Category Archives: Leadership

My name is Stafford, and I’m a workaholic

The first step to recovery is admitting you have a problem. So here I am sharing with you my problem; I work too much.

Sure, there are lots of reasons (read: excuses) why I work too much. I could blame my parents who were small business owners for 25 years who taught me a strong work ethic and demonstrated the hard work required to be so. I could blame my experience of being forced to work all the time while in school – a family of (at the time) 4 plus full-time school and the need to earn money required that I work a lot (either on school work or my job). I could even blame my current position in ministry where the mantra sometimes echoes in my head, “the work of the LORD is never done!”
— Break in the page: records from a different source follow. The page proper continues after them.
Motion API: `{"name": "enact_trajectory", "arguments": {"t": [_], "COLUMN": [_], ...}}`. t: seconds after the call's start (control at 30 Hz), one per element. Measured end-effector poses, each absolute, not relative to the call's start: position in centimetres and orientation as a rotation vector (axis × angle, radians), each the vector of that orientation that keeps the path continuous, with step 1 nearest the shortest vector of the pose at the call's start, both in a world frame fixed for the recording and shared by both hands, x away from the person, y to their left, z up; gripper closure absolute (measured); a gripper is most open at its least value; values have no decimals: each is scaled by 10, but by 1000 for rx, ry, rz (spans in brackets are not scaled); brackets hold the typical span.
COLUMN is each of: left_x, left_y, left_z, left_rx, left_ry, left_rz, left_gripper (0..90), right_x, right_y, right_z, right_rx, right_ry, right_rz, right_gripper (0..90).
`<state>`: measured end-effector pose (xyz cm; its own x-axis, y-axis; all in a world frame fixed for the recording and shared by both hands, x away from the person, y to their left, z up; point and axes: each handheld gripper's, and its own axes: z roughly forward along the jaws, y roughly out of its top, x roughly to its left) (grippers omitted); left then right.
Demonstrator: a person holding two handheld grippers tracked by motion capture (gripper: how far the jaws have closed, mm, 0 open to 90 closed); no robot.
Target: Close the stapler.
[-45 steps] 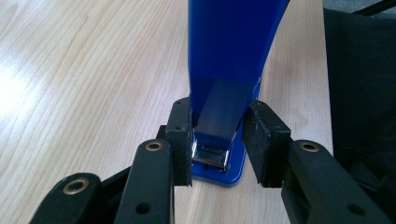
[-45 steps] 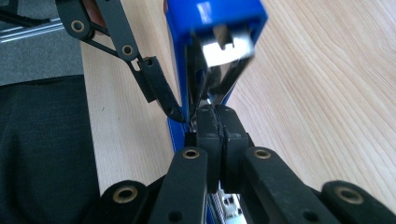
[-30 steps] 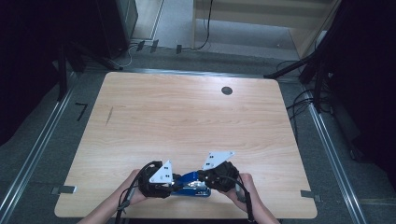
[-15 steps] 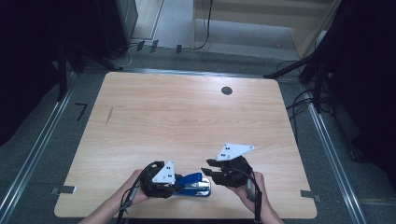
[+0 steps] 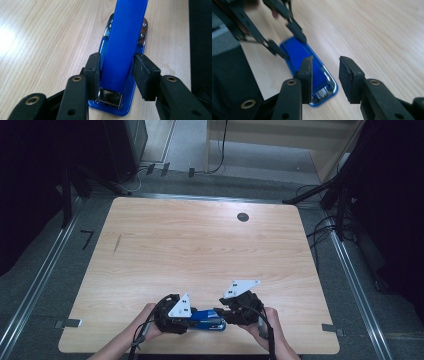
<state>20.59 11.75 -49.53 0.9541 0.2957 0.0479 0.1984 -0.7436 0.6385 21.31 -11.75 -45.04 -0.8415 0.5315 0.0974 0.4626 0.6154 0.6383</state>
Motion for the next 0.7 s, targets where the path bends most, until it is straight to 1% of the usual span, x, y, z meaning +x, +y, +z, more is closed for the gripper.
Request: {"name": "enact_trajectory", "arguments": {"t": [0.17, 0.27, 0.47, 0.5, 0.6, 0.63, 0.7], "left_x": [208, 210, 212, 212, 213, 213, 213], "left_y": [122, 124, 132, 134, 138, 140, 142], "left_z": [-494, -495, -492, -491, -489, -488, -487], "left_rx": [2410, 2411, 2405, 2406, 2387, 2381, 2372], "left_ry": [402, 427, 480, 489, 522, 529, 536], "left_rz": [195, 207, 234, 241, 262, 267, 272], "left_gripper": [442, 365, 257, 218, 181, 181, 184], "right_x": [216, 217, 217, 217, 216, 216, 215], "right_y": [-121, -121, -122, -122, -121, -121, -120], "right_z": [-465, -464, -465, -466, -466, -466, -466], "right_rx": [868, 864, 888, 886, 899, 896, 867], "right_ry": [2767, 2768, 2775, 2780, 2780, 2779, 2790], "right_rz": [974, 967, 973, 976, 970, 965, 975], "right_gripper": [664, 664, 656, 656, 658, 678, 750]}}
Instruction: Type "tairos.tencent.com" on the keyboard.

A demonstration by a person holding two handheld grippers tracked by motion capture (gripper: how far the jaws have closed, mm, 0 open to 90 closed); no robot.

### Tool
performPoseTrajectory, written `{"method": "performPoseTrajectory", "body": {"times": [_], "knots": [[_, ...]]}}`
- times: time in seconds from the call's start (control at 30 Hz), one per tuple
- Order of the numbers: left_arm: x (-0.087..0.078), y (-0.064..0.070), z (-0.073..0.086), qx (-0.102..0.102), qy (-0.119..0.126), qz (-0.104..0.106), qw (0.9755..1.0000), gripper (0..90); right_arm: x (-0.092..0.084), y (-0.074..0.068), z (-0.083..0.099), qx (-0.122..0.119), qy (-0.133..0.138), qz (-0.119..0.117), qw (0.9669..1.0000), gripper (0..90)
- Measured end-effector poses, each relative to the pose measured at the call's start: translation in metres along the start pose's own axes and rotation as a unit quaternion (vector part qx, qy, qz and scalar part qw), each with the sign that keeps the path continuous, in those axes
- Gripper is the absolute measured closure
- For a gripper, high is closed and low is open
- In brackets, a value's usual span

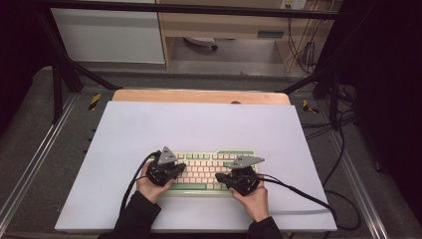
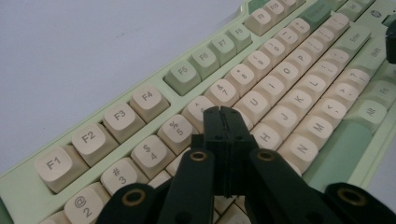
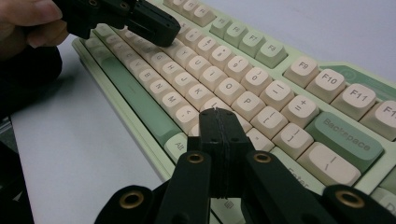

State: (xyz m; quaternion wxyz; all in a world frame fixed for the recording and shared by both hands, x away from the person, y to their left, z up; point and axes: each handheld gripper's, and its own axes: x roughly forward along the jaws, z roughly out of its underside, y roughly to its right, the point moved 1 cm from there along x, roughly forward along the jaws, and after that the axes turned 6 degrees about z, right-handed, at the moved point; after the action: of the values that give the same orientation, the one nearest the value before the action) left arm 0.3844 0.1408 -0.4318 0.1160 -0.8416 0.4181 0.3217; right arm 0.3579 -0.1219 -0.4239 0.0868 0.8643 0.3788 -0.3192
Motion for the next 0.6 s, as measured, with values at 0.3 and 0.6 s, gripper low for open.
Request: {"method": "performPoseTrajectory", "body": {"times": [0.3, 0.6], "knots": [[-0.015, -0.001, 0.002, -0.003, 0.008, 0.008, 0.9999, 89.9, -0.001, 0.000, -0.001, 0.001, 0.003, 0.000, 1.0000, 90.0], [-0.034, -0.005, 0.011, -0.007, 0.012, 0.006, 0.9999, 89.9, -0.002, 0.000, -0.002, 0.001, 0.003, -0.001, 1.0000, 90.0]]}}
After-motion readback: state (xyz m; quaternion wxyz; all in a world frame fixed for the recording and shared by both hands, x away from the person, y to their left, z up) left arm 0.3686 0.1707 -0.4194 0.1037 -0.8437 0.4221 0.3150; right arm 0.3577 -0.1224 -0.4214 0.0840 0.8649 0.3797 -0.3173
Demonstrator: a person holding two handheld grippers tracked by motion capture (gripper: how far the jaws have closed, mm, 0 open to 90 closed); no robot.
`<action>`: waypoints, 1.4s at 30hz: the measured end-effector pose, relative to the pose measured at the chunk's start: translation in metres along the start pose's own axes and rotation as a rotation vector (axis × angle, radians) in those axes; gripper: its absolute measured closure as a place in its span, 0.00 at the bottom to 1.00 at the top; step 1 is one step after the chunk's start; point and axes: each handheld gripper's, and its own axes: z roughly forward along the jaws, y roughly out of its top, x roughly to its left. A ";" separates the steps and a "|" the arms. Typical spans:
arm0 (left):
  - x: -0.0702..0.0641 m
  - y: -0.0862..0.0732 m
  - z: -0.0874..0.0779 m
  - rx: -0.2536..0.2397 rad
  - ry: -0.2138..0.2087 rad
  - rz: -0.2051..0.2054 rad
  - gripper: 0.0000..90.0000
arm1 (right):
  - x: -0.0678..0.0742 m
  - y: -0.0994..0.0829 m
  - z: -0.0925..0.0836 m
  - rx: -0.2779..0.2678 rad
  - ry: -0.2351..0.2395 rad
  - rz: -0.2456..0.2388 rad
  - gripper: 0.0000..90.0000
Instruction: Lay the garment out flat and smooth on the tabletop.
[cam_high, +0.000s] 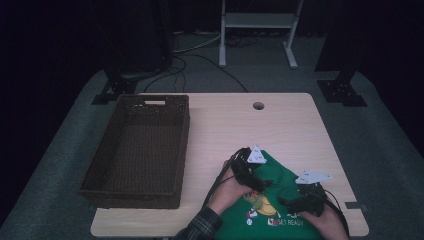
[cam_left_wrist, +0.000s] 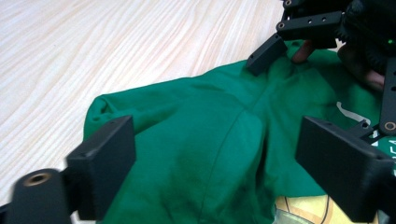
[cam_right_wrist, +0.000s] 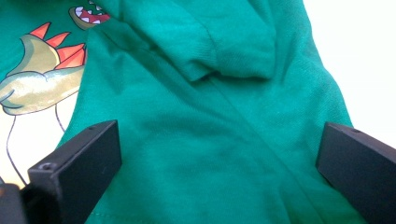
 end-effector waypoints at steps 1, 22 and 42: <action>0.000 0.000 0.001 0.004 0.001 0.000 0.16 | 0.000 0.000 0.000 0.000 0.000 0.000 0.00; -0.006 -0.010 0.018 0.061 -0.022 0.022 0.42 | 0.000 0.000 0.000 0.000 0.000 0.000 0.00; -0.001 -0.012 0.018 0.077 -0.032 -0.071 0.95 | 0.000 0.000 0.000 0.001 0.001 -0.002 0.00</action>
But all those are really just excuses that let me off the hook for being responsible for my own actions.

The truth is, I’m insecure.

I’m worried that a job done to less than perfection is a poor reflection of who I am.

I’m worried that it will reflect poorly on my wife and kids; that they have a husband/father who can’t accomplish much.

I’m worried that unless I knock it out of the park all the time, my job might be in jeopardy so I at least make it look like if something fails, it isn’t my fault, because I have been working so much. (I should also point out that in no way have I ever been made to feel by leadership that my job has ever been in jeopardy)

I worry that if I ever get caught relaxing, it would damage my ministry.

Luckily, I have a loving wife, an understanding leader and a community around me that is able to stop this before it gets out of control and damages my family!

This past weekend, I exercised the discipline of not working and am much better for it! The next few blog posts will follow the theme of being a recovering workaholic, and truths I’ve begun to realize about it’s impact and the lies that damage your family. I am by no means an expert, and my boundaries are still blurry at times, but who knows, perhaps there is something in my journey that you are able to learn from!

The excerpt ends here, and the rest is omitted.